Treatment services are very much still at the heart of Connect’s model, and can be both on and off-site, through a network of approved physiotherapy partners.
However, on-site service provision has evolved to take into account the full service model, providing prevention, assessment, treatment and rehabilitation services.
Our physiotherapists provide advice and guidance around promotion of best practice in the workplace, support for health promotion activities, patient-led and ergonomic assessments, clinical assessment and treatment, and functional rehabilitation.
Another innovation is the PhysioLine service. This was introduced in 1999, initially into the community services division as a means of advice and triage. Within OH, Connect recognises the importance of offering ongoing advice and support to employees.
For this reason, PhysioLine has evolved to offer staff immediate access to a qualified OH physiotherapist over the telephone, who can deliver an initial assessment, as well as tailored advice and education.
Acting as a triage service, physiotherapists can refer the employee to further face-to-face treatment if necessary. Alternatively, the worker can continue to be managed over the phone, providing ongoing advice and support remotely to help self-manage.
Where there are employees with long-term, chronic conditions that restrict an individual’s capacity to work, or an employee has numerous episodes of absence associated with the same condition, then rehabilitation services can help.
Focused rehabilitation services adopt a biopsychosocial approach to ensure a sustained return to work and prevention of further associated absence. Functional testing and exploration of psychosocial barriers provide the baseline for these programmes, which include both physical rehabilitation and education. An OH physiotherapist’s knowledge of the site activities will drive the rehabilitation plan and allow for appropriate progression to be made.
Functional capacity evaluations (FCE) include a series of evidence-based, functional tests and psychosocial outcome measures aimed at replicating an individual’s work practices and determining their fitness for work.
The functional rehabilitation programme (FRP) is a comprehensive programme for employees with chronic MSDs. It adopts a biopsychosocial approach by improving an employee’s physical limitations through bespoke exercise.
Nicola Suckley, OH national accounts director for Connect, says: “Connect understands that a more holistic view of the employees’ wellbeing and their varying health needs can help to inform more effective solutions, and our new comprehensive service model aims to achieve this.”
As well as the service evolution, there has been significant investment in supporting areas, such as IT, with the development of a bespoke, cloud-based case management platform called Agility. Agility can be accessed by both patients and managers. Patients can access treatment and exercise plans as well as further condition-specific and health and wellbeing information, while managers can refer employees and view ongoing management reports.
Agility will be launched this year, and will simplify the whole assessment, treatment and reporting process.

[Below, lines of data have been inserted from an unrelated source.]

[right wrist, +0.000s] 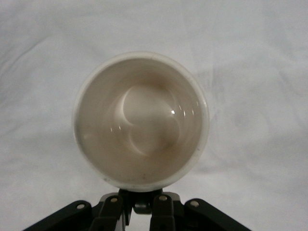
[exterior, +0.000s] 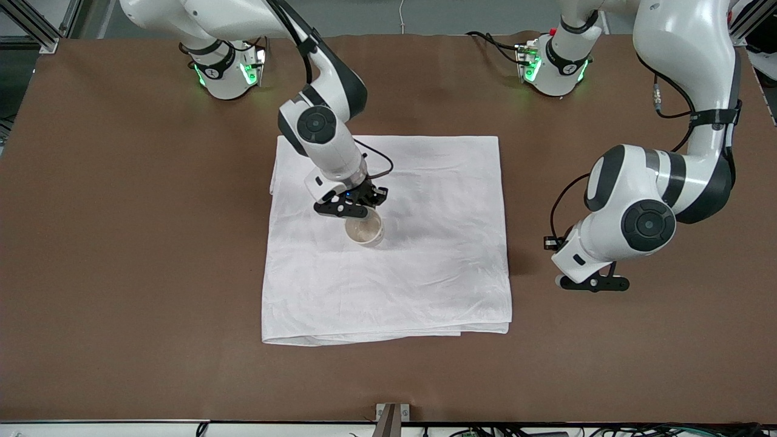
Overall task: Place blue cup into white mug on cloth
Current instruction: 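Lower the mug onto the cloth while the left gripper grasps the blue cup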
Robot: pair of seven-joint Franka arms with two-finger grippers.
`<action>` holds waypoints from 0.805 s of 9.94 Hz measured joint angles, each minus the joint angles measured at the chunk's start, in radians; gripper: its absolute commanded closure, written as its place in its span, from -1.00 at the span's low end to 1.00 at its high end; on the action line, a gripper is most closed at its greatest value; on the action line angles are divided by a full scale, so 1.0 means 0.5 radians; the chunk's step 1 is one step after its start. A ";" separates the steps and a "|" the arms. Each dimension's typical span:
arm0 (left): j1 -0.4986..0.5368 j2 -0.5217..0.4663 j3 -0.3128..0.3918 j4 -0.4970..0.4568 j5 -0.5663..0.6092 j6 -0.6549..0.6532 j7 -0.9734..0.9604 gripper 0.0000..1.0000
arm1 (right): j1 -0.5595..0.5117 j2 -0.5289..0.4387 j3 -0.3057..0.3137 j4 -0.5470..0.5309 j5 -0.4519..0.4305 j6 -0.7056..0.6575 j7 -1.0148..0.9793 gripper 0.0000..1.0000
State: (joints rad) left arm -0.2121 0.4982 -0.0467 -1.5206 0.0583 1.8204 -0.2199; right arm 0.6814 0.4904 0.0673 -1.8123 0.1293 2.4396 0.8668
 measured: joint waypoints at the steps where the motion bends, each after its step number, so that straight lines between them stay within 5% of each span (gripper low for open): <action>1: -0.001 0.004 -0.002 0.000 0.000 0.000 0.004 1.00 | 0.025 0.051 -0.001 0.008 0.000 0.028 0.035 0.98; 6: -0.003 0.000 -0.009 0.043 -0.082 0.000 0.092 1.00 | 0.098 0.129 -0.005 0.051 -0.029 0.034 0.091 0.43; 7: -0.003 -0.008 -0.009 0.053 -0.098 0.000 0.093 1.00 | 0.102 0.160 -0.005 0.064 -0.052 0.035 0.092 0.16; 8: -0.003 -0.021 -0.009 0.055 -0.098 0.000 0.093 1.00 | 0.104 0.183 -0.005 0.078 -0.071 0.035 0.094 -0.37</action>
State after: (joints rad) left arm -0.2135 0.4878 -0.0512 -1.4931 0.0093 1.8205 -0.1736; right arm 0.7336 0.5819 0.0648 -1.7733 0.0936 2.4569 0.9137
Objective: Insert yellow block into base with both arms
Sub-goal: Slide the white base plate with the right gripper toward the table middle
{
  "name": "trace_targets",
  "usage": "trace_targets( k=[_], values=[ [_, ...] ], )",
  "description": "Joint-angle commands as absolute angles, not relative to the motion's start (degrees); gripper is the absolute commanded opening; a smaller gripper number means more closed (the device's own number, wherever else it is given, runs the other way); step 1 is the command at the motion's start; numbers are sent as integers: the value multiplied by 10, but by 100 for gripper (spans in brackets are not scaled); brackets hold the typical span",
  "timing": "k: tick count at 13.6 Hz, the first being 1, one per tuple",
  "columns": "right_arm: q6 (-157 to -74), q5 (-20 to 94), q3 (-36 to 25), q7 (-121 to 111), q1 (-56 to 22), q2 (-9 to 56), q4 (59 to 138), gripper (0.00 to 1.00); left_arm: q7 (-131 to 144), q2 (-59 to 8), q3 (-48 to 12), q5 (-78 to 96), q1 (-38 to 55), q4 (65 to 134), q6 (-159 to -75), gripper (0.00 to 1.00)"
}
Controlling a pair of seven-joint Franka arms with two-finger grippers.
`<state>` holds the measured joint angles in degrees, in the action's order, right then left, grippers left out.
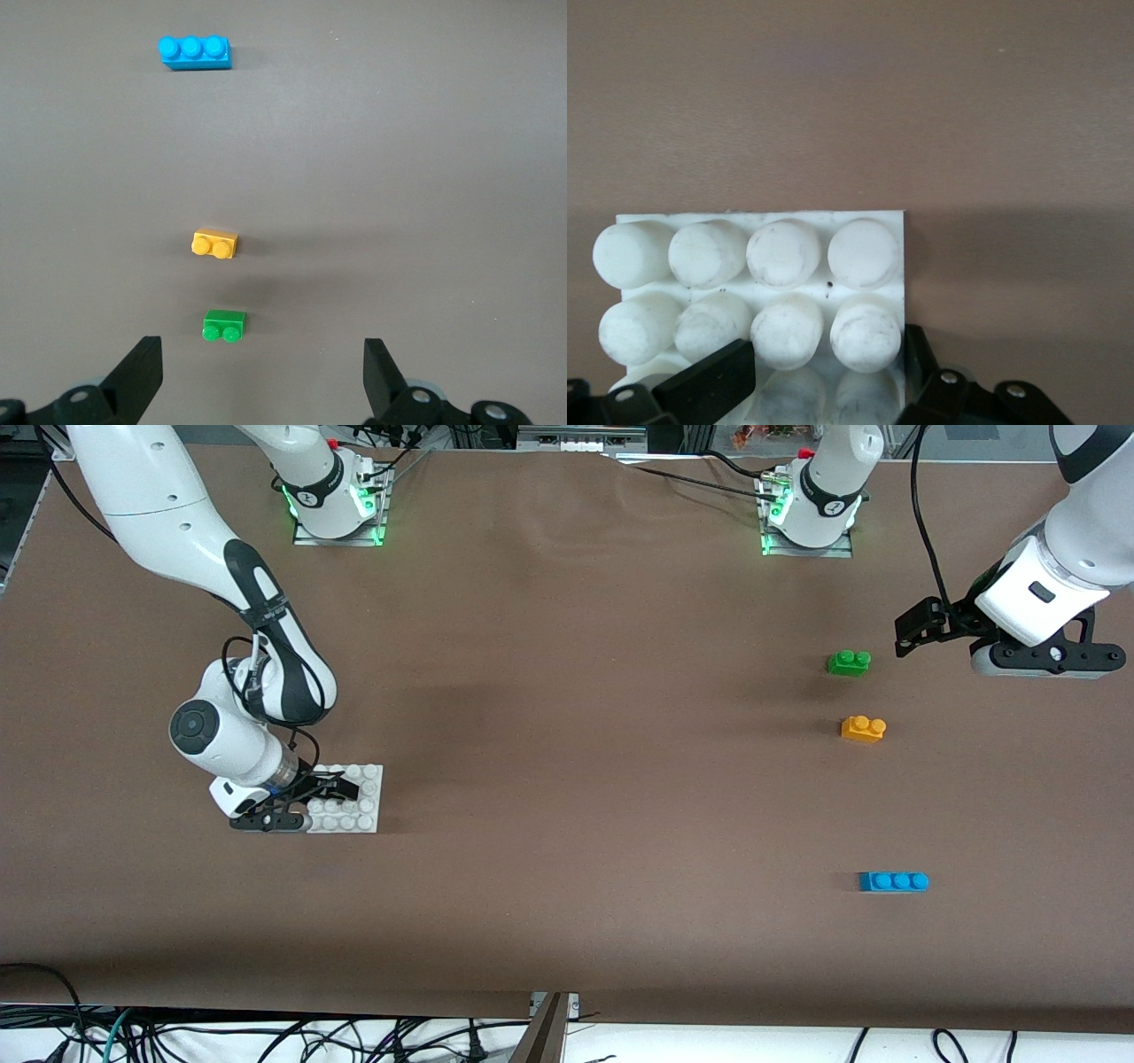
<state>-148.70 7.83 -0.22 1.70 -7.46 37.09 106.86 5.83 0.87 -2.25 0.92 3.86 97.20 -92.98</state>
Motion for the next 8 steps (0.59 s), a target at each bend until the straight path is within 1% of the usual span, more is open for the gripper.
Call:
trace_targets(
  k=[1,5,7,8],
  values=[
    [-1501,81,-4,65,-110,403,1046,76,59,5,-19,20,40,962,-922,100],
    [-1543,78,-5,112,-143,428,1037,76,59,5,-19,20,40,962,-922,100],
    [-1548,77,-11,159,-176,445,1015,76,59,5,-19,20,40,962,-922,100],
    [-1547,77,-27,177,-201,453,1003,76,59,5,-19,20,40,962,-922,100]
  ],
)
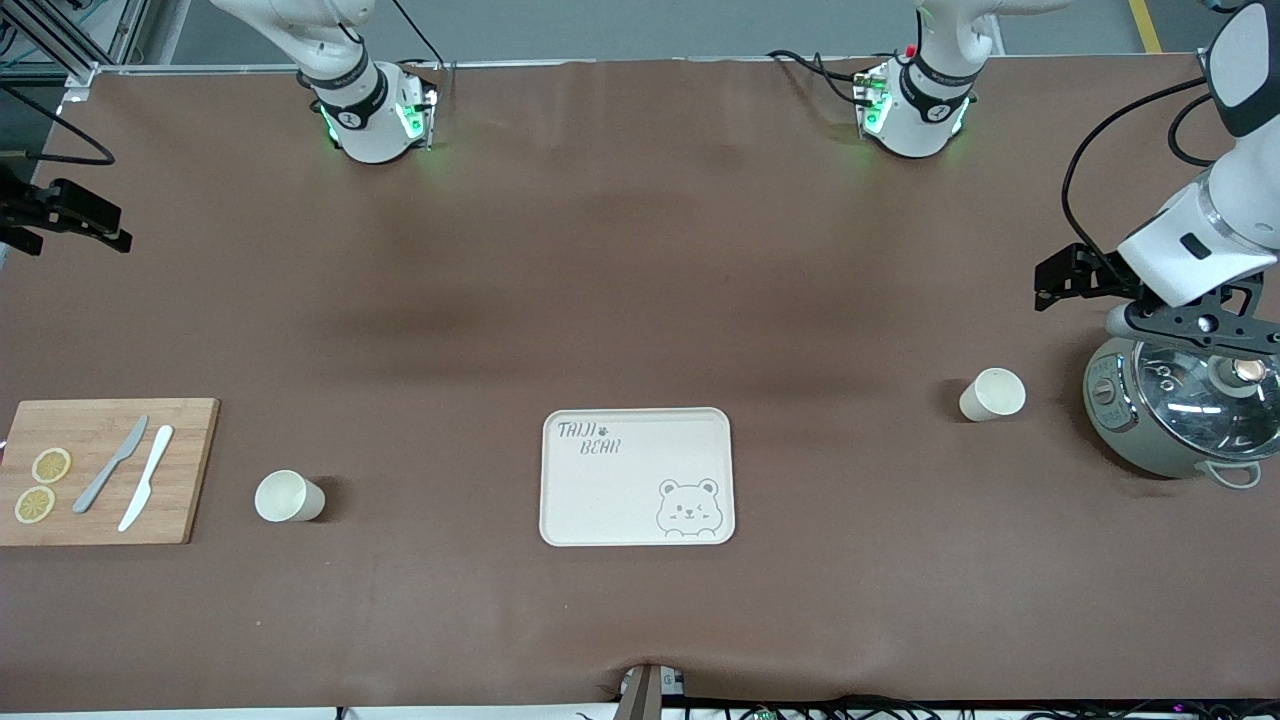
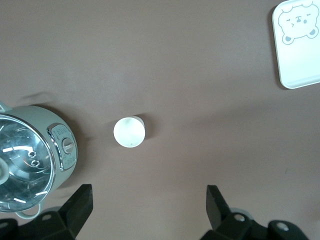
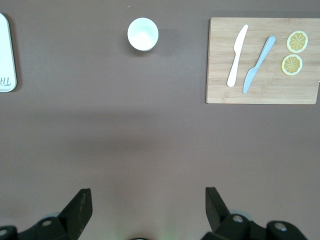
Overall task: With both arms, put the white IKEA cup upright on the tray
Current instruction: 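Move the left gripper toward the white cup beside the steel pot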
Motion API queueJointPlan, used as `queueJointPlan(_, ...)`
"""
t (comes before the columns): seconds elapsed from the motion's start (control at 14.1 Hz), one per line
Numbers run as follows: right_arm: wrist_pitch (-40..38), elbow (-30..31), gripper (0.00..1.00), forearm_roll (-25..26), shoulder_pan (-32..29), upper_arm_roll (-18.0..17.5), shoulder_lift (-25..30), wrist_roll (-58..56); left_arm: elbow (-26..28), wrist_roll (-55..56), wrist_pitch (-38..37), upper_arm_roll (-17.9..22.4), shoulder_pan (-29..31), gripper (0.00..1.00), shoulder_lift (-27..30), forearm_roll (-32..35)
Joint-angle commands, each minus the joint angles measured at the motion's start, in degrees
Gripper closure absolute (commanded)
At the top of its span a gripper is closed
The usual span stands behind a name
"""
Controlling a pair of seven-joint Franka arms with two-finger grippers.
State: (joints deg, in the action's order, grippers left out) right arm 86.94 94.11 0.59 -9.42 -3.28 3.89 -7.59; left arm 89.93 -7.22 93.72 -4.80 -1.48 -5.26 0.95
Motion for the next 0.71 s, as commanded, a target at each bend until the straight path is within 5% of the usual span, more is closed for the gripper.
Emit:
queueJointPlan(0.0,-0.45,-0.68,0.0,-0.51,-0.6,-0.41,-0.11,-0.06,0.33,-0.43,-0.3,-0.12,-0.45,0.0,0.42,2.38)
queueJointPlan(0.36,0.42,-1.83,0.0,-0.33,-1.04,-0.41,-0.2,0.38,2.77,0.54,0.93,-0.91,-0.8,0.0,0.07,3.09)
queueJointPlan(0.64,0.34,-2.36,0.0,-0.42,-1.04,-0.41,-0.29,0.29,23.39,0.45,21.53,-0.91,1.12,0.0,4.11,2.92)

This is part of a wider programme with the goal of becoming a SEQOHS (Safe, Effective, Quality Occupational Health Service) accredited provider in 2017.
Andrew Walton, executive chairman of Connect, says: “Becoming SEQOHS accredited is just the next step in our desire to be as clinically effective and operationally efficient as possible in all areas of the business, and we have fantastic colleagues throughout the organisation driving towards those goals.”